You are so swelled up in hatred, racism, bigotry, you cant see the forest for the trees. We will always experience hate, regardless of race. Life is not fair, regardless of who you are, where you live. It is you and only you who can change your lot in life. Your attitude determines your altitude. Enough of your parents hate, learn to live your own life.
 
From the piece:

...A leftist contingent is now charging any white person who seriously questions a position associated with people of color as a white supremacist. The idea is that if you go against a certain orthodoxy, then it isn’t only that you disagree, but that you also wish white people were still in charge, that you want people of color to sit down and shut up....

...More to the point, the left sinks to the level of the right with its own dogwhistles, intolerance and exaggerations.....

The author is right, especially about the bolded. The bubble worlds of social media are really brining out the ugly in people. The left was supposed to be the sensible side. Now, bubble worlds and mob mentality have shown an ugly side. It's now extremists running around with their talking points and god forbid if you disagree. Let's see what other phobia they produce in the near future.

As for the first comment, I don't think folks realize they are just making more enemies running around calling everyone a white supremacist or screaming white privilege. I see it in comment sections all the time. White people will agree with racism existing, but don't want to hear about being privileged. In the real world, most white people don't seem to feel privileged. I keep seeing comments about how much they work, bills, and all types of shit.
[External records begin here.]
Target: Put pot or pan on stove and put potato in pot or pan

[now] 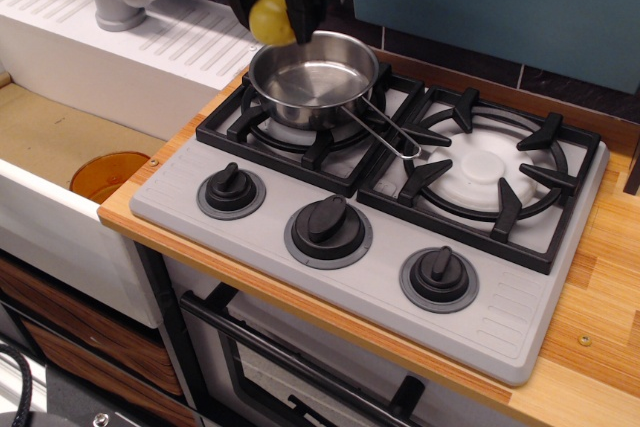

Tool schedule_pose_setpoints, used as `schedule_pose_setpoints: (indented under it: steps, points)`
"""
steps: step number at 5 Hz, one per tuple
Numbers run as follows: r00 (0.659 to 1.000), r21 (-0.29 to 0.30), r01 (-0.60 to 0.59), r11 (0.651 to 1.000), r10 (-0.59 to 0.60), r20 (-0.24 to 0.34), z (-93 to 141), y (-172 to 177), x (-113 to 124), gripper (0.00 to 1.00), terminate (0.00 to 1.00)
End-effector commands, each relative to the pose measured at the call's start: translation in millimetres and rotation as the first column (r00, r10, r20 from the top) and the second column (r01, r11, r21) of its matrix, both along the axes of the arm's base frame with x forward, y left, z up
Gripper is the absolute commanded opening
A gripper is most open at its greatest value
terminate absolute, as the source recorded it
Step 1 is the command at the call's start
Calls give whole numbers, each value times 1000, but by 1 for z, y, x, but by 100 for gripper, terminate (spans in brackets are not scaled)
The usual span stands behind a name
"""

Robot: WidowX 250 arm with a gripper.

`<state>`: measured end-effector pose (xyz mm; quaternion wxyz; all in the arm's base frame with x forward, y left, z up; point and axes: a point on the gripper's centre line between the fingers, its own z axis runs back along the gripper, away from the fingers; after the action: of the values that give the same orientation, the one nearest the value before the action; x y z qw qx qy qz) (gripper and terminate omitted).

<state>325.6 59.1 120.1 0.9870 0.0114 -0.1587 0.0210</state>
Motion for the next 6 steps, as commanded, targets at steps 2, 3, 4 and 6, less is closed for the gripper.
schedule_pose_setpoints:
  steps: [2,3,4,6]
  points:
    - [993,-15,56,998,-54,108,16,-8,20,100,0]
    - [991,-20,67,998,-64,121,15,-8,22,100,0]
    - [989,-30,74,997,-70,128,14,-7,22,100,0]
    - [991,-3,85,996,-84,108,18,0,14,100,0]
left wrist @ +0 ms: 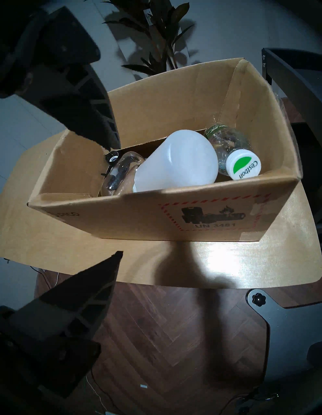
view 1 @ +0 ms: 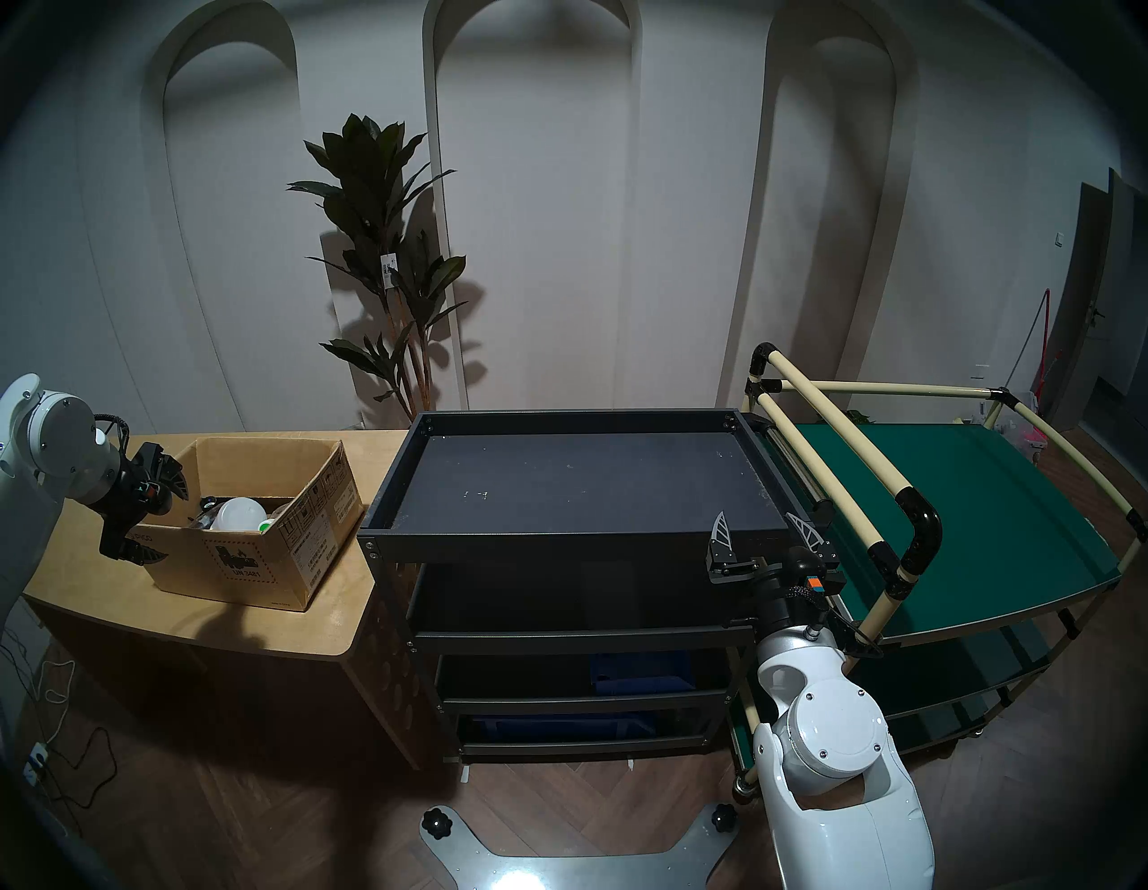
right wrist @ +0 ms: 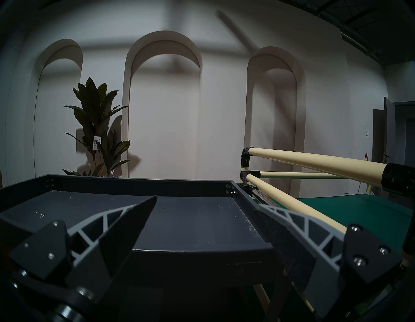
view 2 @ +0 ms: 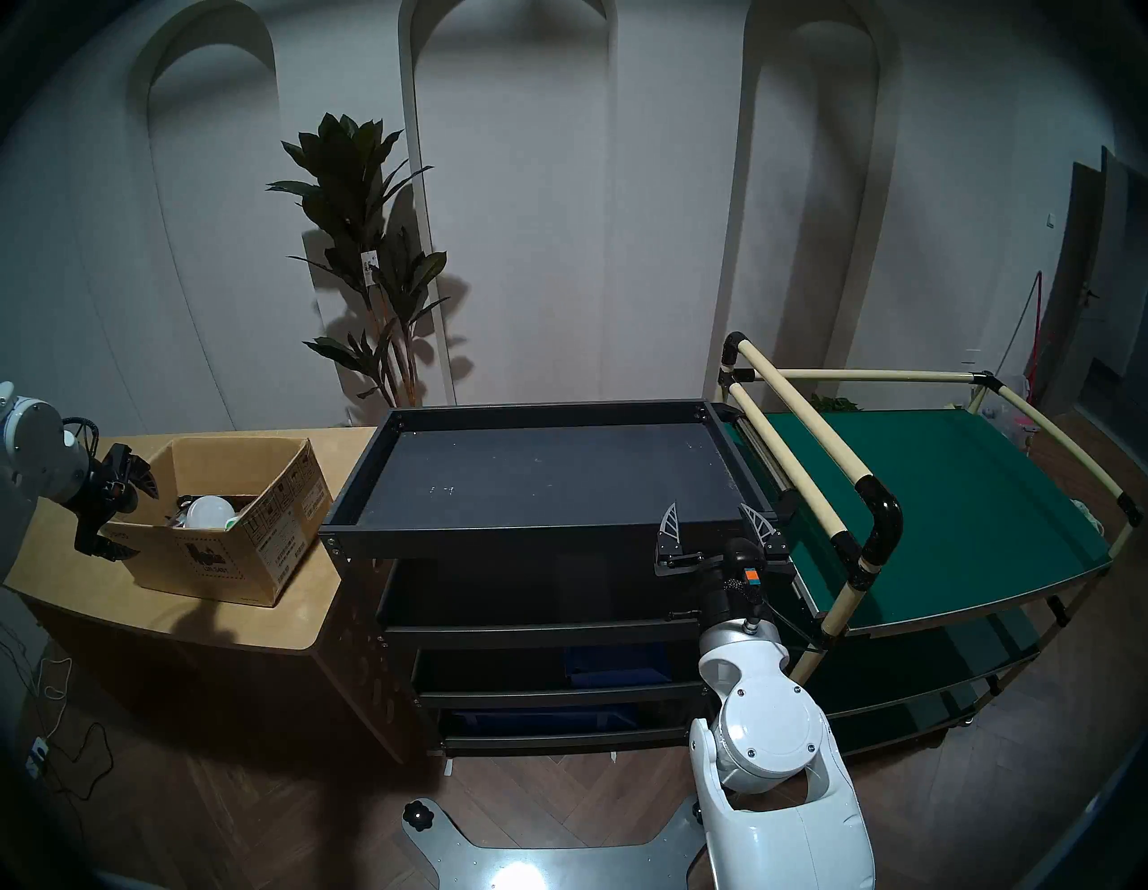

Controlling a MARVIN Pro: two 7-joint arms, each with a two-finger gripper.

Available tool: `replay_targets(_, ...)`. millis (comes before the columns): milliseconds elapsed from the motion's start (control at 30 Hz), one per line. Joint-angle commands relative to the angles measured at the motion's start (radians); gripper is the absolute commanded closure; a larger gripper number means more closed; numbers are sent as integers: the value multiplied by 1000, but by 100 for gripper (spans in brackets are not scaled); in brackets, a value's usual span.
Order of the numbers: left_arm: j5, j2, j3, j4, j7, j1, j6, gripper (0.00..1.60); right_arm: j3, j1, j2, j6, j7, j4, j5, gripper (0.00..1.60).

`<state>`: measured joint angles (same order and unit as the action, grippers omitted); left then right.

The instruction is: Put the storage box onto the shelf

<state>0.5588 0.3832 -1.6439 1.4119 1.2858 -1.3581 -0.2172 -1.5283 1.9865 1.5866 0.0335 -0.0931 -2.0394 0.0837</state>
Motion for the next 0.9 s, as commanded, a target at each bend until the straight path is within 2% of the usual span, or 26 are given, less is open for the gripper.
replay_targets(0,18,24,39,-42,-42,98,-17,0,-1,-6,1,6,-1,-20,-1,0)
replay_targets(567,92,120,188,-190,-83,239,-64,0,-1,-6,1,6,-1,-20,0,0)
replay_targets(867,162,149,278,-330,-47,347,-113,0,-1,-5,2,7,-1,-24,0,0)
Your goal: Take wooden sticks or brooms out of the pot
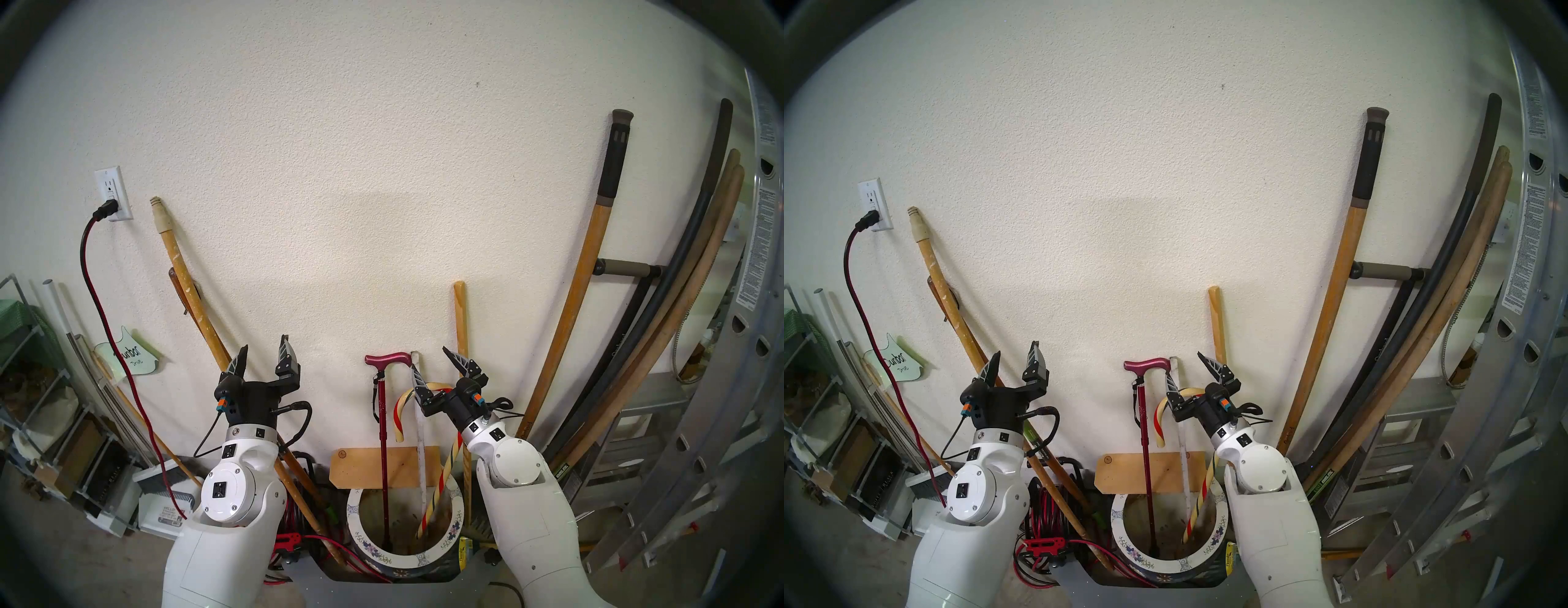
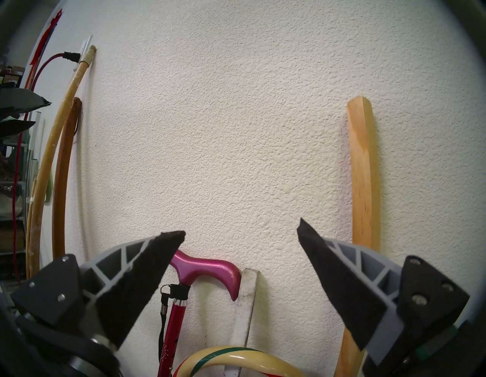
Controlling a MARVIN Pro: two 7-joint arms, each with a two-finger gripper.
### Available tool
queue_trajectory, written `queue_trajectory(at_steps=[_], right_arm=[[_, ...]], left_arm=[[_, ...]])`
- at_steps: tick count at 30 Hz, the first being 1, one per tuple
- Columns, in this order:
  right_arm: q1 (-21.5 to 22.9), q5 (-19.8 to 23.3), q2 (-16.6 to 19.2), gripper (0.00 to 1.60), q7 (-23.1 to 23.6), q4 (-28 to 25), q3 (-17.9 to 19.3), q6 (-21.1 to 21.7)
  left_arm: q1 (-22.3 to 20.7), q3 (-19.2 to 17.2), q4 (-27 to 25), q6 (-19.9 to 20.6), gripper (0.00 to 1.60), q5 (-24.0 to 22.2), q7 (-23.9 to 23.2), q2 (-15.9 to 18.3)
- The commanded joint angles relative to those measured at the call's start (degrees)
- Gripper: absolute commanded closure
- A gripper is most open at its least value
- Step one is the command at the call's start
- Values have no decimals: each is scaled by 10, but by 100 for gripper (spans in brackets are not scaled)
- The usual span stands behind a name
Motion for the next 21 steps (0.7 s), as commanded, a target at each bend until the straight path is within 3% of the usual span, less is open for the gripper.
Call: queue_trajectory(at_steps=[1, 15, 21], right_arm=[[-14, 5, 2, 0, 12, -10, -2, 24], [-79, 30, 42, 0, 34, -18, 53, 24], [-96, 28, 58, 0, 52, -14, 64, 5]], left_arm=[[0, 0, 0, 0, 0, 0, 0, 0], [0, -1, 0, 0, 0, 0, 0, 0], [0, -1, 0, 0, 0, 0, 0, 0]])
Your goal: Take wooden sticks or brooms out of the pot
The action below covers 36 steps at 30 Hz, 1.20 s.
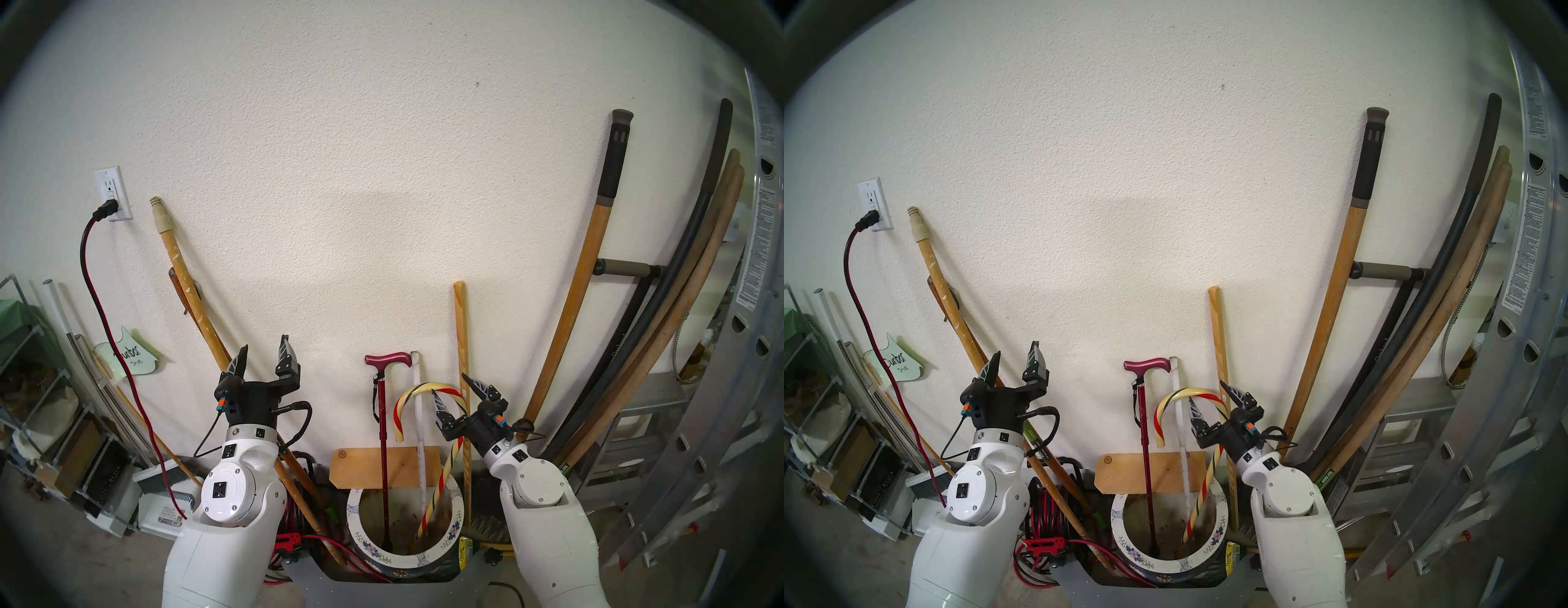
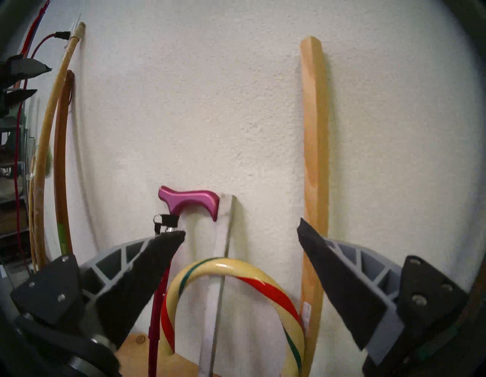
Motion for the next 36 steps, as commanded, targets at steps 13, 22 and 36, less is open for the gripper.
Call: queue_trajectory(at_steps=[13, 22, 36], right_arm=[[-4, -140, 47, 0, -56, 66, -2, -145], [24, -236, 47, 0, -127, 92, -13, -201], [64, -400, 45, 0, -245, 124, -35, -250]], left_arm=[[0, -1, 0, 0, 0, 0, 0, 0], [0, -1, 0, 0, 0, 0, 0, 0], [0, -1, 0, 0, 0, 0, 0, 0]])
No amount of 'kicking knowledge' to them about their white privilege seems to work. It works on college kids living in dorms or with their parents, but it seems like white people who have bills don't want to hear it. But it's amazing that the same folks will admit racism and the problems it brings is real, but they just don't feel personally privileged. It is what it is, why bring more hurdles into the discussion about equality?

And yes, slogans and words can bring people to you or push them away. It's just a fact that we need white allies in this country. Although white privilege exists, it's best talking about it in its other name: systematic racism. End systematic racism, you end white privilege.